- _Data_:
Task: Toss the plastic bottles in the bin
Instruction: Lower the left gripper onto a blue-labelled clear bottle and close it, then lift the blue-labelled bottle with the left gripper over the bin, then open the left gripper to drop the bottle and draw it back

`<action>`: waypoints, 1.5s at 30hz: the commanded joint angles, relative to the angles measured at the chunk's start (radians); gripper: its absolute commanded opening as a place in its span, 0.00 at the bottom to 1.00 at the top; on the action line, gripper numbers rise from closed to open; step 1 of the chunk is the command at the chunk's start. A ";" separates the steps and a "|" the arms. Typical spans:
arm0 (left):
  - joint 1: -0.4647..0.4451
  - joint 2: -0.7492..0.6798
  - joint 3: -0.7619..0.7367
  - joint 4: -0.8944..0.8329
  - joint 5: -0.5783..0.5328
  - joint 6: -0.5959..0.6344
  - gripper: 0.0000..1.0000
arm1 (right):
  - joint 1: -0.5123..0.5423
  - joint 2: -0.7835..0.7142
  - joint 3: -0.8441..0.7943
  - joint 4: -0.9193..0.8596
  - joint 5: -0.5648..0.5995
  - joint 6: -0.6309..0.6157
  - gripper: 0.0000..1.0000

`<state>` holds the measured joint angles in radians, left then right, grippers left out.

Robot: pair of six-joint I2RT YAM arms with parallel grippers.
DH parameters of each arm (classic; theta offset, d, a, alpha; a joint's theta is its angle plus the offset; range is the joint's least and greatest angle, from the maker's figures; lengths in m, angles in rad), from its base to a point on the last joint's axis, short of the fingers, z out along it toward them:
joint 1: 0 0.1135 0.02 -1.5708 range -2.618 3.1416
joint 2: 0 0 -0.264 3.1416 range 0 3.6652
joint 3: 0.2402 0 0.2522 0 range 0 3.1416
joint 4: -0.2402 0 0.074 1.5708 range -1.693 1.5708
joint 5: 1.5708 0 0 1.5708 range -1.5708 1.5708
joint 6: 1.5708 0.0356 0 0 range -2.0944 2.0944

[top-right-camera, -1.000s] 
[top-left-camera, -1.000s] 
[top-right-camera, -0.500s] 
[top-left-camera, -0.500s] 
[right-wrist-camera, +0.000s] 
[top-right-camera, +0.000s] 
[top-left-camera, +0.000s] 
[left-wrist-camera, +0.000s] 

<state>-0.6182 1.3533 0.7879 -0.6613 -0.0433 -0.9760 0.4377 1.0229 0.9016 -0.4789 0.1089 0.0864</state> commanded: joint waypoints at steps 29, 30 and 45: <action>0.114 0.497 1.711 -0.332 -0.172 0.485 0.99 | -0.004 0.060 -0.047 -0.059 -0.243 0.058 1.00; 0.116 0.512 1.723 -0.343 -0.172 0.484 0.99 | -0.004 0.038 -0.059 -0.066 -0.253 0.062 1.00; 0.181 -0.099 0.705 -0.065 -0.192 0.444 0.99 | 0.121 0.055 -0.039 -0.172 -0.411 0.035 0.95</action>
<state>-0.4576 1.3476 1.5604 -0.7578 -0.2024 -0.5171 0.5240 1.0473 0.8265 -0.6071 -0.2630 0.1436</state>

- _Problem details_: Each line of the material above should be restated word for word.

- _Output of the exercise_:
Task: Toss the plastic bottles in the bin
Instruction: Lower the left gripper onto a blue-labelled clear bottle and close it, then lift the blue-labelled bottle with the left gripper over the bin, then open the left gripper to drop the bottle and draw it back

`<action>`: waypoints, 1.5s at 30hz: the commanded joint angles, relative to the angles measured at the chunk's start (radians); gripper: its absolute commanded opening as a place in its span, 0.00 at the bottom to 1.00 at the top; on the action line, gripper numbers rise from closed to open; step 1 of the chunk is the command at the chunk's start. A ";" separates the steps and a "|" the arms. Typical spans:
arm0 (left):
  - joint 1: -0.4647..0.4451
  - joint 2: -0.7492..0.6798
  - joint 3: -0.7619..0.7367
  - joint 4: -0.8944..0.8329
  - joint 5: -0.5783..0.5328
  - joint 6: -0.5959..0.6344
  - gripper: 0.0000..1.0000
arm1 (right):
  - joint 1: -0.5123..0.5423
  - joint 2: -0.7835..0.7142
  - joint 3: -0.8441..0.7943
  - joint 4: -0.9193..0.8596
  - joint 5: -0.5648..0.5995
  - joint 6: -0.6309..0.6157
  - gripper: 0.0000..1.0000

`<state>` holds the measured joint angles in radians, left then right, grippers left out.

Robot: pair of six-joint I2RT YAM arms with parallel grippers.
DH parameters of each arm (classic; theta offset, d, a, alpha; a joint's theta is its angle plus the offset; range is the joint's least and greatest angle, from the maker's figures; lengths in m, angles in rad), from its base to a point on the last joint's axis, short of the fingers, z out along it toward them:
joint 1: 0 0.1135 0.02 -1.5708 range -2.618 3.1416
joint 2: 0 0 -0.264 3.1416 range 0 3.6652
joint 3: 0.2402 0 0.2522 0 range 0 3.1416
joint 4: -0.2402 0 0.074 1.5708 range -1.693 1.5708
joint 5: 1.5708 0 0 1.5708 range -1.5708 1.5708
joint 6: 1.5708 0.0356 0 0 range -2.0944 2.0944

[top-right-camera, -1.000s] 
[top-left-camera, -1.000s] 
[top-right-camera, -0.500s] 
[top-left-camera, -0.500s] 
[right-wrist-camera, +0.000s] 
[top-right-camera, +0.000s] 
[top-left-camera, +0.000s] 
[left-wrist-camera, +0.000s] 

<state>-0.6182 1.3533 0.7879 -0.6613 -0.0433 -0.9760 0.4377 1.0229 0.9016 -0.4789 0.1089 0.0864</state> commanded: joint waypoints at steps 29, 30 and 45: <action>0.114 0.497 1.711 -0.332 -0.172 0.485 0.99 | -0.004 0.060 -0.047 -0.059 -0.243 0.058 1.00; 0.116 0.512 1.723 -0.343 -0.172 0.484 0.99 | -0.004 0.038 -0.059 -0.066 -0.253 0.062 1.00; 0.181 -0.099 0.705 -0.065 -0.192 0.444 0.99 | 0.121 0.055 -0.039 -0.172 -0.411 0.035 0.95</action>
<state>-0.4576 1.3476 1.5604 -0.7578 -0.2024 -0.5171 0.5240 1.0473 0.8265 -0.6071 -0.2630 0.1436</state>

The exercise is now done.